The area had long been recognized as the site of Indian mounds but it was not until the late 1800's that people took interest in them after an amateur archeologist did some digging in the area and found a number of artifacts. The artifacts were exhibited at the World's Fair in Chicago and St. Louis and drew enough attention from the public to spawn a movement to turn the area in which they were found into a state park. In the early 1900's, archeologists dug in the area and proved that the mounds were manmade. In 1923, a bill appropriated the funds to acquire the first 144 acres, and in 1925 the land was purchased and the park created. Several additional parcels were acquired from the 1960s to the 1980s, bringing the size to 2200 acres. Today the site has 69 of the original 120 mounds. Most of the rest were altered or destroyed by modern farming and urban construction.

In the early 1960's while preparations were being made for construction of a new interstate highway, archaeologists found the remains of what has been called Woodhenge, tall wooden poles sunk vertically into the ground in a massive circle. Some experts believe Woodhenge was a calendar that helped ancient people tell the time of the year. Others think it was used as an engineering device to lay out the village. There was evidence of at least five such wooden circles in the area. In 1985 Woodhenge was rebuilt so that visitors could see what it would have looked like in ancient times.

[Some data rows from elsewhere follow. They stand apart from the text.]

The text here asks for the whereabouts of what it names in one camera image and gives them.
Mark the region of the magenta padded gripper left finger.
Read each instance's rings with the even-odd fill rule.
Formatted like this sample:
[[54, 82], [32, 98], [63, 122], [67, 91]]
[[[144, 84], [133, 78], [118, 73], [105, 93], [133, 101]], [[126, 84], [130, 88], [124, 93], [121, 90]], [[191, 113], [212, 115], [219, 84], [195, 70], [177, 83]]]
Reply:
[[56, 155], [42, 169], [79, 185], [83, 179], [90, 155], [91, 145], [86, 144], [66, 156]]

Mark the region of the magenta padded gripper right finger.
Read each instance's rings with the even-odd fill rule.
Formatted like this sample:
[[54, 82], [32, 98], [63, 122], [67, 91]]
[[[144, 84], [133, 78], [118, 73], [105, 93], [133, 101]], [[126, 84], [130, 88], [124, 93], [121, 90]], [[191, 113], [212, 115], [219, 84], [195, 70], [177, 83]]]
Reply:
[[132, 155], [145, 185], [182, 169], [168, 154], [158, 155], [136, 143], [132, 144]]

  Earthworks of Eastern North America
  Cahokia Mounds Photo Gallery

                                                                                                          Photo by JQ Jacobs


                                                                                                Cahokia Mounds State Historic Site, painting by William R. Iseminger.

Woodhenge is the circle to the left of the picture. Notice the shadow to the left of the center post and the shadows on west side of large central mound and other structures. This indicates that the artist conceptualized this picture at what time of day?

                                                                Woodhenge's center post is in the foreground.

The post with the white patch just left of the central post is due east. When these two posts align with the rising sun, it is either the spring (vernal) or autumnal equinox. Monk's Mound is in the background. The mound seems to be giving birth to the sun as it rises during the equinox. There are only two days in a year, when night and day are exactly the same length - the spring (March 21) and autumn (September 22) equinox.



                                                       Woodhenge -  from the outer circle facing east northeast.

Notice the marker for the winter solstice just right of the post in the foreground. When the rising sun aligns with this post and the central post (not in picture), it is a sign that the sun will start its slow journey back. The winter solstice usually occurs around the 21st of December. The post for the summer solstice is not in the picture. It is four posts to the left of the equinox post. When the sun align with these two posts - usually around June 21 - the sun begins it's journey back to the center and we enjoy summer.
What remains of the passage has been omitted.